Now, I'll return to listening to some music that was popular in my formative years (when they knew how to make _proper_ music)
http://www.bobborst.com/popculture/top-100...year/?year=1995

-k

An all-time low for mastering quality?

Reply #29
"Most" people put their loudspeakers wherever there is room for it (e.g. under their sofa) and live happily ever after.
You're about a decade out of date.  Haven't you noticed? Most youngish people don't have stereos any more. Those that do just haven't had a life event (moving house, stereo breaking) that means their old one has gone.

Cheers,
David.

An all-time low for mastering quality?

Reply #30
I just listened to the Demons song and yes the distortion is bad. Real bad. My speakers are Soundsticks II with subwoofer.

I am kind of an exception when it comes to young people when it comes to the way I enjoy music. I am unable to practically listen to portable music players "on the go", because a severe physical handicap means that someone would have to help me put my headphones in and out every time ... so I usually listen to music on my PC.

Now, I am fairly tolerant towards audio quality (I don't find even old 128 kbps CBR Xing to be really that bad, although I find Blade encodes unlistenable) and have a soft spot for "lo-fi" (old LPs that my father bought in the 80s and old cassette tapes), but the distortion in some modern recordings is just awful.

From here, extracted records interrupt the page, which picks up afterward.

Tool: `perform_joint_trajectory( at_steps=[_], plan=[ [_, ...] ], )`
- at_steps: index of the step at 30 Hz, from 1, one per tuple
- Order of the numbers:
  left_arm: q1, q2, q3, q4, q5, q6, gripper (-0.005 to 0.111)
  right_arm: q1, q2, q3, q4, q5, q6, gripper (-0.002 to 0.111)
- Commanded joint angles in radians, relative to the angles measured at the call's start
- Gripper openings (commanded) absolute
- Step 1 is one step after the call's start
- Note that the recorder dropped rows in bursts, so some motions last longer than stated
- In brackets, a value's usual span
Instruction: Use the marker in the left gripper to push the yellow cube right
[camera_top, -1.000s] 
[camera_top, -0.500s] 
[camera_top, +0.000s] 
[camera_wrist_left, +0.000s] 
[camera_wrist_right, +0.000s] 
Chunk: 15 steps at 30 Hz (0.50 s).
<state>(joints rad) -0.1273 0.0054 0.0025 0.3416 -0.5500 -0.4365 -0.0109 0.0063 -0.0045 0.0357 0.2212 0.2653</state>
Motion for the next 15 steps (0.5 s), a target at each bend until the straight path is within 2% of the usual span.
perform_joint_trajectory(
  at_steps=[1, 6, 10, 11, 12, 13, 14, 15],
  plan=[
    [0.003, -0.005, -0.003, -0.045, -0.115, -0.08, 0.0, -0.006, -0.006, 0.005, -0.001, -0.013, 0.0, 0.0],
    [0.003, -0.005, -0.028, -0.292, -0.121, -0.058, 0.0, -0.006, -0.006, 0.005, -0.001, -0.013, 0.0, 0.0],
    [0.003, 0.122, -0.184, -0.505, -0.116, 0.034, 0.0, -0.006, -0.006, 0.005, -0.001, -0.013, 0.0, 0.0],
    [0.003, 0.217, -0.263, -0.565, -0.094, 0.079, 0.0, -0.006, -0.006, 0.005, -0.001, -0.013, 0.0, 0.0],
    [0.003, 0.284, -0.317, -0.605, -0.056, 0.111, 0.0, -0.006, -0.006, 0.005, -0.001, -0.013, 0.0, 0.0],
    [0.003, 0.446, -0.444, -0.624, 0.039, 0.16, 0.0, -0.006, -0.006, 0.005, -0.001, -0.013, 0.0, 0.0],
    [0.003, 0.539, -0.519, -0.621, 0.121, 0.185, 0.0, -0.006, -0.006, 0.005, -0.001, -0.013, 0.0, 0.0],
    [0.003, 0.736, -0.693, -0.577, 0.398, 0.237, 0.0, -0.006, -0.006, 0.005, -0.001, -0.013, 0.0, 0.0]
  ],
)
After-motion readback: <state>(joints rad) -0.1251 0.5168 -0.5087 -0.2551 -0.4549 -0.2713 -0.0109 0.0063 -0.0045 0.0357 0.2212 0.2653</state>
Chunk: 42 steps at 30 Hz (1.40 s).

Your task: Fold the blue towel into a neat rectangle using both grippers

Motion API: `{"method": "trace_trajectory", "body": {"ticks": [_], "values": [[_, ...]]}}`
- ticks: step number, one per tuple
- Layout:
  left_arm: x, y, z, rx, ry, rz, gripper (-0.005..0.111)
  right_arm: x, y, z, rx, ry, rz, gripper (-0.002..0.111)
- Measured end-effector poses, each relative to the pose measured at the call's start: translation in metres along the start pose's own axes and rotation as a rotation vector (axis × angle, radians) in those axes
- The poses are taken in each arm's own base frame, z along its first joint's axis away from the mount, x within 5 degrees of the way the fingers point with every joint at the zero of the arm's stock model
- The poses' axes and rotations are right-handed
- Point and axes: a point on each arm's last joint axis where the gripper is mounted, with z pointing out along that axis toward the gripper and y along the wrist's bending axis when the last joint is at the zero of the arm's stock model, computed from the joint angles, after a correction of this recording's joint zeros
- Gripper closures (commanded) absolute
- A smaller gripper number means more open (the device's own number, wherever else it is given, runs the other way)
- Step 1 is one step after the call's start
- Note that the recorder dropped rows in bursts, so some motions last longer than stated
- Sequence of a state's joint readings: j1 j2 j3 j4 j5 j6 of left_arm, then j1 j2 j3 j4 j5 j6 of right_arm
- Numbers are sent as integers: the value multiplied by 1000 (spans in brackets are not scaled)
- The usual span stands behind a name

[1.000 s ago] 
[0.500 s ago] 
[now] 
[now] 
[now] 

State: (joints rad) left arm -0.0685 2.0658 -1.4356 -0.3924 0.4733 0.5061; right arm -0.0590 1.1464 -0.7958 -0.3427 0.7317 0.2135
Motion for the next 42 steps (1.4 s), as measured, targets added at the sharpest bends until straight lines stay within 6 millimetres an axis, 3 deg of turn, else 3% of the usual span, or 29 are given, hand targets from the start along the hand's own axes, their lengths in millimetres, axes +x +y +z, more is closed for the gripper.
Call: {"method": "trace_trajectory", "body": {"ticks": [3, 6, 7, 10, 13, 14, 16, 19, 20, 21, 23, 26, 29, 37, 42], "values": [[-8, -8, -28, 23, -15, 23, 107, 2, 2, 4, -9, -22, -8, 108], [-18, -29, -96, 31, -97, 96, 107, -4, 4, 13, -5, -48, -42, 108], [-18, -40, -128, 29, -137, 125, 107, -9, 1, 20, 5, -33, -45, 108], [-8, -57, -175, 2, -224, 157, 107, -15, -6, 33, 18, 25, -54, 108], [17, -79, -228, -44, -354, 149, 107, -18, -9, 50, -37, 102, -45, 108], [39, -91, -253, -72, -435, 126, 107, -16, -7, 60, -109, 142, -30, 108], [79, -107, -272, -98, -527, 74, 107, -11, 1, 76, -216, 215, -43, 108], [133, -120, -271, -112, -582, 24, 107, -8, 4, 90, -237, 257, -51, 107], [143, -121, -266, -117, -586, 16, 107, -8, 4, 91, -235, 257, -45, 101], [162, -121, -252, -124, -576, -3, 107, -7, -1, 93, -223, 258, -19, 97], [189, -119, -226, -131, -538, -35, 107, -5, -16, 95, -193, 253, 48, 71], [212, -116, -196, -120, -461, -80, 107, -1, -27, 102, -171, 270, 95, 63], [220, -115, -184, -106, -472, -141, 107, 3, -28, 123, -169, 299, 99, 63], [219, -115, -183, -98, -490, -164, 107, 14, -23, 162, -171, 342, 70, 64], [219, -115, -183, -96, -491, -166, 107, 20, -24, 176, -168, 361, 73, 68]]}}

An all-time low for mastering quality?

Reply #31
It really makes me wonder what midlife crisis for today's younger generation is going to be like, in 15-20 years time. 


(I used to counter my old folks by "I thought you were the ones who went to Woodstock and invented free sex on acid". And I wish I had known the most radical free jazz of their time, that should have shut their mouths on my noisy music.)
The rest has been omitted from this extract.